→ **Assignment**:
Copy exactly, beginning with the line holding "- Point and" and ending with the final line of the data beneath this task; copy nothing else, and leave out every picture.
:::::
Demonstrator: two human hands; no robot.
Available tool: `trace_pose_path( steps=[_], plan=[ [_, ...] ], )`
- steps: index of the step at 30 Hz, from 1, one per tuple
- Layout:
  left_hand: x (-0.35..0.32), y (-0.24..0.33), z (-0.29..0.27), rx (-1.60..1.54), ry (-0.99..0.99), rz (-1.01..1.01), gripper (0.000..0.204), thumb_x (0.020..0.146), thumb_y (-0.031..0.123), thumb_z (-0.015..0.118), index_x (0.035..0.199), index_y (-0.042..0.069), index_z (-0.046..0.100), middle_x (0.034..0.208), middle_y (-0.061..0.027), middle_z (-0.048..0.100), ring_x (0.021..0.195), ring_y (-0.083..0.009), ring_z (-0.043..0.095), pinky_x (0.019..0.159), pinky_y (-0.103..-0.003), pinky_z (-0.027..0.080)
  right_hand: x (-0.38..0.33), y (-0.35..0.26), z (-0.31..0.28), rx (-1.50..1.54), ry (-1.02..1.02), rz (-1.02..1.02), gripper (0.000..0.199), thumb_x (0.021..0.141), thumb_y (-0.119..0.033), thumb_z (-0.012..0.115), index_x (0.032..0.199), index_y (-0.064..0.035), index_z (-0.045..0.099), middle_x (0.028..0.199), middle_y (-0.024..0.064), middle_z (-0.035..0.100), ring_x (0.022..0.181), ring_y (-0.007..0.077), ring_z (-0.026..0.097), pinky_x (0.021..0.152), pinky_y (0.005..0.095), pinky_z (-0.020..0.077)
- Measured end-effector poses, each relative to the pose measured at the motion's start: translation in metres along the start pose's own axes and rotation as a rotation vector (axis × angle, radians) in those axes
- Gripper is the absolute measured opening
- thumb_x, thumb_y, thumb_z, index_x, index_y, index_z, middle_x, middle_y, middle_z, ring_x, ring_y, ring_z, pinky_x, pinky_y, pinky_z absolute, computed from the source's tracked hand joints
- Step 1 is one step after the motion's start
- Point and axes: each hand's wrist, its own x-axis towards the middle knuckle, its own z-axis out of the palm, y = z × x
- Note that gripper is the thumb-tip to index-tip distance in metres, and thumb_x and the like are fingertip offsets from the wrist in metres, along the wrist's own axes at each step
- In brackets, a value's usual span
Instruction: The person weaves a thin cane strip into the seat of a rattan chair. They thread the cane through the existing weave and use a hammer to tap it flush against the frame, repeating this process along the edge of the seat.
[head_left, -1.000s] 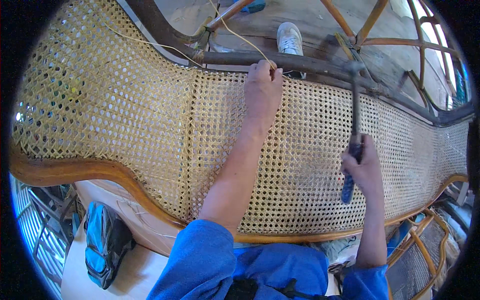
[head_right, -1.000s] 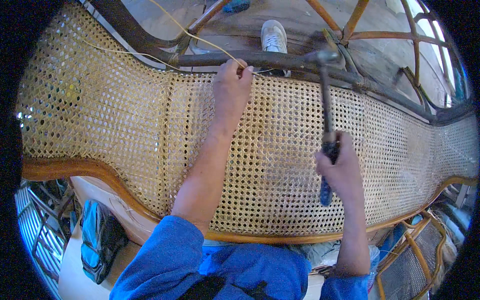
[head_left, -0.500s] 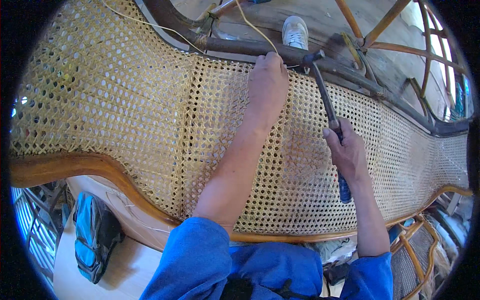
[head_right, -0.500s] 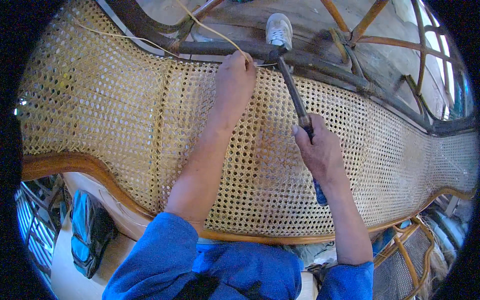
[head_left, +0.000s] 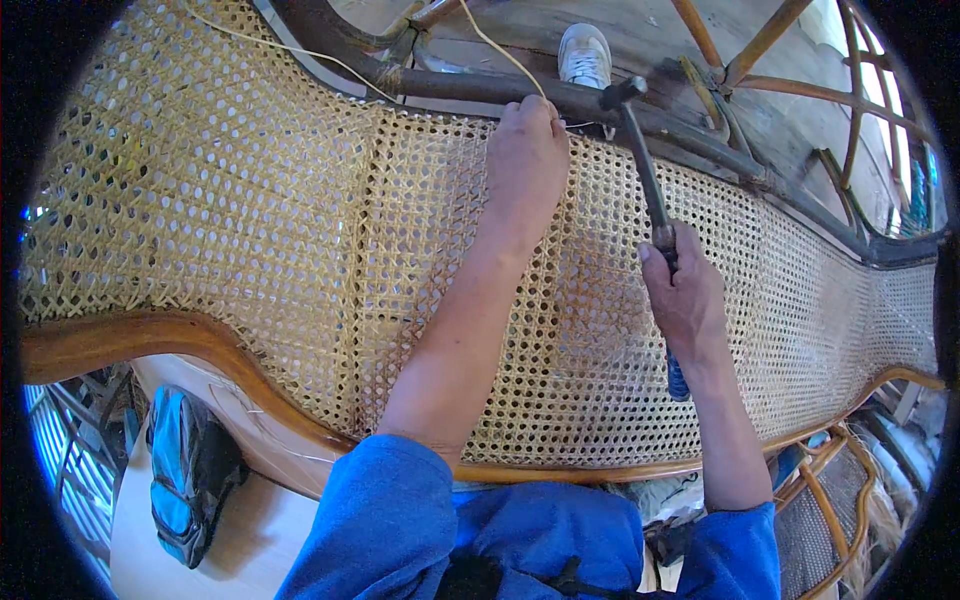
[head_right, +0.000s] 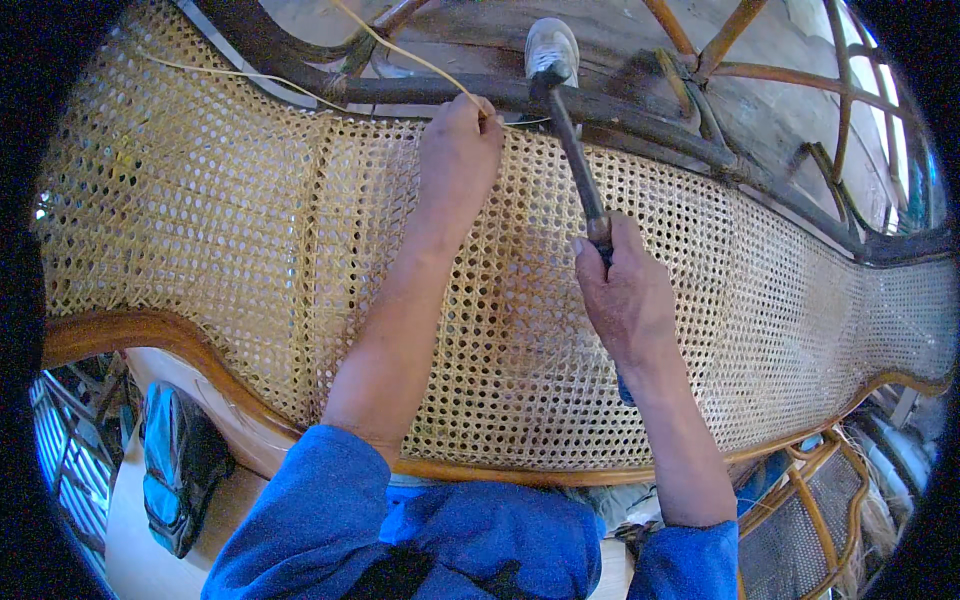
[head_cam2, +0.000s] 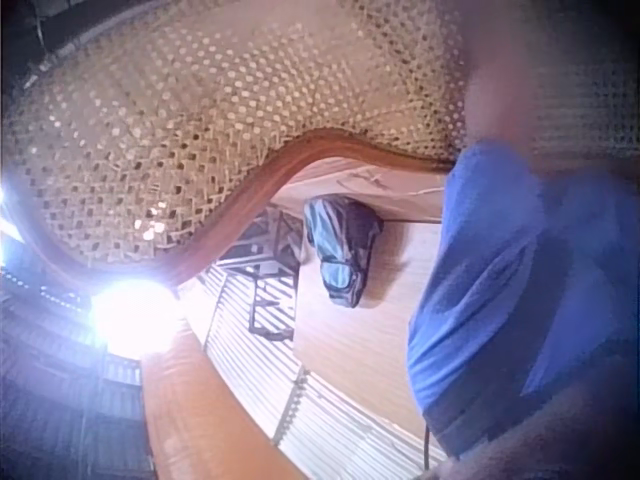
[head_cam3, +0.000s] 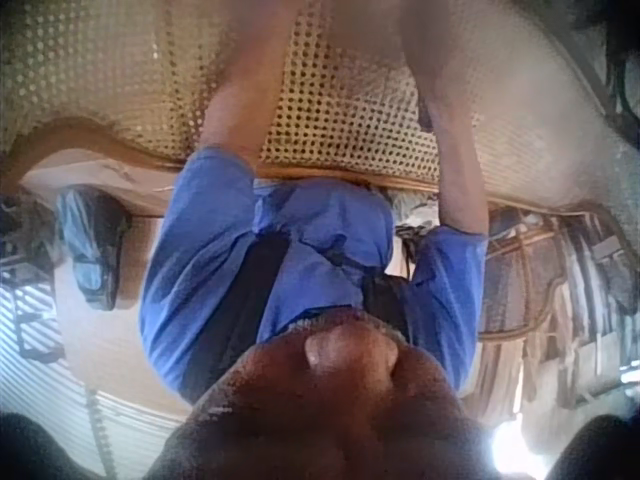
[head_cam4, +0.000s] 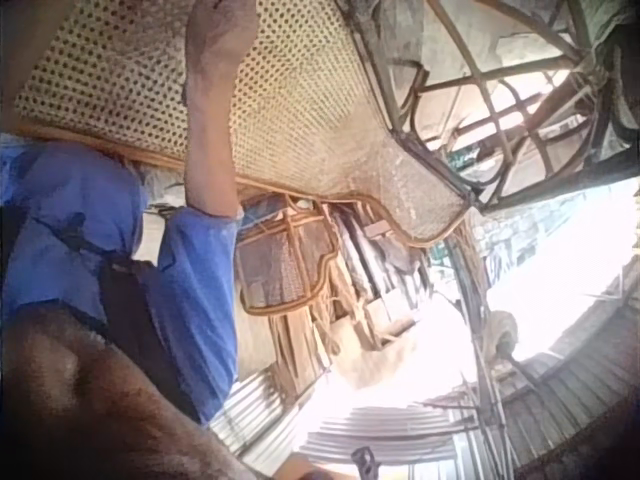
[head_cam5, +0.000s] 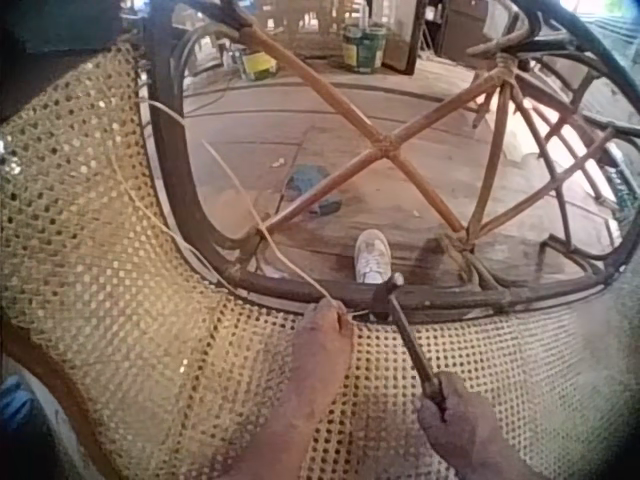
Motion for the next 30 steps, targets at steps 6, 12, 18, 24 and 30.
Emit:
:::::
→ **Response box**:
- Point and axes: each hand's wrist, its own x-axis towards the middle knuckle, its own z-axis out of the palm, y = z × x
- Note that gripper is the thumb-tip to index-tip distance in metres, and thumb_x and the like are fingertip offsets from the wrist in metres, along the wrist's own axes at each step
- In brackets, a value's usual span
Instruction: The person weaves a thin cane strip into the seat of a rattan chair. They thread the cane through the existing weave and use a hammer to tap it flush against the frame, repeating this process along the edge of the seat.
[head_left, -1.000s] 
[head_right, -1.000s] 
[head_left, -0.500s] 
[head_right, -0.500s] 
[head_left, +0.000s] 
[head_right, +0.000s] 
[head_cam2, +0.000s] 
[head_cam3, +0.000s] 
[head_cam4, +0.000s] 
[head_cam5, +0.000s] 
Motion for the next 30 steps, targets at steps 6, 12, 18, 24 and 30.
Emit:

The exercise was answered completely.